В окне мелькнула фигура в фуражке, задергались жалюзи.

– С тобой! – выпалил он, каменея от ужаса.

– Будешь помогать? – глянув исподлобья, требовательно спросила девчонка.

Он кивнул, загривком уже почти чувствуя тяжелую отцовскую ладонь.

– Будешь слушаться?

– Да!

Дверь распахнулась. На порог выглянул дежурный.

Девчонка рывком утащила его в тень стены.

– Так, – блестя глазами, прошептала она, – меня зовут Стелла. Тебя?

– Ар…ртем.

– Слушай внимательно и запоминай с первого раза, пакостник…

Так он попал в плен Стальной Звезды.

* * *

Стелла никогда не переступала грань. Всегда чувствовала, когда натянуть поводок, а когда ослабить. День за днем, дело за делом, их опутывала паутина совместных секретов. А в сентябре оказалось, что она тоже поступила в гимназию – вместе с ним, в пятый «А» с юридическим уклоном, самый престижный в городе. Он сдал тесты средненько, приняли благодаря тому, что нажал отец.

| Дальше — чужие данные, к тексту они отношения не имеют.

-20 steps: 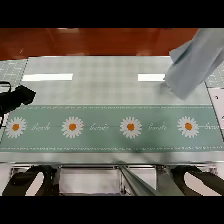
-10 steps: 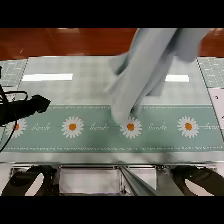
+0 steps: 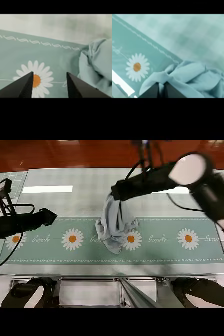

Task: Fold the shirts.

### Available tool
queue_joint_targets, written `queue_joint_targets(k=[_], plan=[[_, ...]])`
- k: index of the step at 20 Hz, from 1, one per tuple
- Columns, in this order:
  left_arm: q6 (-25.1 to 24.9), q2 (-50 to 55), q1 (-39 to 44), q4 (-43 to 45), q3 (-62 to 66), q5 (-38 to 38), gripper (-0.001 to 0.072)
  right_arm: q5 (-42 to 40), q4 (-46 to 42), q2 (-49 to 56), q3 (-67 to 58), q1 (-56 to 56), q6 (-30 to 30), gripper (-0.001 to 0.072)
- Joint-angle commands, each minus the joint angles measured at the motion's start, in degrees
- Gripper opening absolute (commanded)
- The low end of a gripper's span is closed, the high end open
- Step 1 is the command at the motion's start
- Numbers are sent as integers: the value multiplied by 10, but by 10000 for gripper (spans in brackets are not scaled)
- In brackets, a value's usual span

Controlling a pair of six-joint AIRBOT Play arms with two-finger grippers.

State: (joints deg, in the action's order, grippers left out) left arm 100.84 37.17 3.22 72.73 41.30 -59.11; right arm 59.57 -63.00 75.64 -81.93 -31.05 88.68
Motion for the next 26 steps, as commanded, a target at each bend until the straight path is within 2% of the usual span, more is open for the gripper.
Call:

Она, конечно, пробилась сама и тут же договорилась с классной, чтобы они сидели за одной партой.

В первый осенний вечер, примостившись на развалинах клумбы в городском саду, Стелла давала новым одноклассникам едкие характеристики, а после, устав, всех скопом окрестила козявками. Так они их и называли.